Las horas pasan y ya es de noche, así que le subo al volumen para escuchar aquella canción de Sabina que me describe tan bien, y en ese instante suena mi celular, pero aquel ringtone me indica que no es cualquier persona, es mi mejor amiga, contesto y quedamos en vernos en su casa.
Me baño y me pongo unos jeans y una blusa, no demoro mucho en arreglarme, pues no suelo usar tanto maquillaje, pero una fuerza mística y misteriosa hace que me demore más de lo que había planeado, cojo mi bolso y salgo de casa.
El tráfico en Lima siempre está en mi contra.
Llego a su casa, ella está en su habitación con su hermana, mi plan para a pasar una noche tranquila viendo una que otra película de terror se ve arruinada al ver que ambas insisten en comprar unas cuantas cervezas, y al final lograron convencerme.

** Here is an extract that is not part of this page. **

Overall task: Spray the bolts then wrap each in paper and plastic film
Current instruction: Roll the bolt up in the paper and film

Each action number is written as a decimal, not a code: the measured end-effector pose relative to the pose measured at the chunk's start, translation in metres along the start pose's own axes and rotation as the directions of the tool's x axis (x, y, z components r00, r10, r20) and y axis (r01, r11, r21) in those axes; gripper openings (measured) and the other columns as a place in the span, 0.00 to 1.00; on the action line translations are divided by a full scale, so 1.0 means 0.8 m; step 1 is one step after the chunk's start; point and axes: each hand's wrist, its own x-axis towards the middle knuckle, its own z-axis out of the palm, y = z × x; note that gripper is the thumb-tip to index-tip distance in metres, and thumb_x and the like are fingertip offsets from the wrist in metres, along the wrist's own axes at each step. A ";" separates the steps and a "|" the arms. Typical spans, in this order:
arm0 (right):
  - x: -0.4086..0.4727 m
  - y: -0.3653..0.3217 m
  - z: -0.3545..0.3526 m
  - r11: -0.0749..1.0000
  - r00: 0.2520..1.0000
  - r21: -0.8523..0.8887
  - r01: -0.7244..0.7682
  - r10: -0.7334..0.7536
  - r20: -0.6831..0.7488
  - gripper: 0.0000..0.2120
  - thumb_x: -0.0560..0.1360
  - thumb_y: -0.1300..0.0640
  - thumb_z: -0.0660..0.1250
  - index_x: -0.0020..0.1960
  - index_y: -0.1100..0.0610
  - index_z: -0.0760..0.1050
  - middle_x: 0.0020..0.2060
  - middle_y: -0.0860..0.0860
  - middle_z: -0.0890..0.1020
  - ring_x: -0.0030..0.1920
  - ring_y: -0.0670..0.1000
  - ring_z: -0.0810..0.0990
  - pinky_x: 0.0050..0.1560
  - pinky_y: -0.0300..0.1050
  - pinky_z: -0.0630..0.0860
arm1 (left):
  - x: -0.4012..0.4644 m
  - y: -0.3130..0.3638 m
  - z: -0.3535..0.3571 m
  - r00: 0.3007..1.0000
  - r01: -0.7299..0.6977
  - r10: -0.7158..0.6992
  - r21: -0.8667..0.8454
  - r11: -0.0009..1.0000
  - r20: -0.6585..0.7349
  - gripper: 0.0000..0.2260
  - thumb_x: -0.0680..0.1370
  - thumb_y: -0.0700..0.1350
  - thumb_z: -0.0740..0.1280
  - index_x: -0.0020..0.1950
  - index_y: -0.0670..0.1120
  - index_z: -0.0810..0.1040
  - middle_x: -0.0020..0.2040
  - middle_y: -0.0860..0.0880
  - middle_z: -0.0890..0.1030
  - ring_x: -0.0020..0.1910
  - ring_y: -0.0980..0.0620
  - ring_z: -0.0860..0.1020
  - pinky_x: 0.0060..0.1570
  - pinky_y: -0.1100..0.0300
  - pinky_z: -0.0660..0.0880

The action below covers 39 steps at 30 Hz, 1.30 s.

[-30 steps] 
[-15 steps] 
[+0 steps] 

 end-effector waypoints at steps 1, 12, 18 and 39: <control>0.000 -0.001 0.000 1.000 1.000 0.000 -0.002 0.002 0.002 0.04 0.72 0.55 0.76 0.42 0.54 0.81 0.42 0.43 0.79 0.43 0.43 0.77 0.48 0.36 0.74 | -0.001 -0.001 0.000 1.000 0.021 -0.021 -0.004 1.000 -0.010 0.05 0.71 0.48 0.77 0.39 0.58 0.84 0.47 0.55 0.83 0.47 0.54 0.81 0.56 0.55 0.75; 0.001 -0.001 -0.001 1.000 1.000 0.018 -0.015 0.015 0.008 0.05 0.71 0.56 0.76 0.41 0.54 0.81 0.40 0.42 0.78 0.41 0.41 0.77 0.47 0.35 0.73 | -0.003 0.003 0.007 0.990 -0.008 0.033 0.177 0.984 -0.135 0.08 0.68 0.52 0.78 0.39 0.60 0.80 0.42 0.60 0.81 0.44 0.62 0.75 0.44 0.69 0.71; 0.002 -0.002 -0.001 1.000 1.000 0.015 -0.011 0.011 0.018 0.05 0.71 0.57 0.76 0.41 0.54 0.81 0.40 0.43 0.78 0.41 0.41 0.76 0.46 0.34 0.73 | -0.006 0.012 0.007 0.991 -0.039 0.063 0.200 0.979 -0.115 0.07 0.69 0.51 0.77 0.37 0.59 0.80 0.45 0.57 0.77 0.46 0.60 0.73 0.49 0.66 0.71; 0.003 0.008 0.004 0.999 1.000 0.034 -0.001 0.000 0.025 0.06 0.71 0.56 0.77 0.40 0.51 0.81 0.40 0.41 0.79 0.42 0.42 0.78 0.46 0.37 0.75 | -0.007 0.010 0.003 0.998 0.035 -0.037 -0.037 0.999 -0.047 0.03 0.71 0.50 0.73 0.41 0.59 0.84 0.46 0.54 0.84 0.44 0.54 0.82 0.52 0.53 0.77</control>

Compramos todo lo necesario para que nuestra noche no sea aburrida, cervezas, todo tipo de piqueos para saciar nuestra hambre, y aunque no es el primer sábado que la pasamos en su habitación escuchando música, bebiendo y hablando demasiado, siempre la paso bien con ella ya que somos como hermanas, y agradezco a todos los Dioses de que ella aun no consiga novio.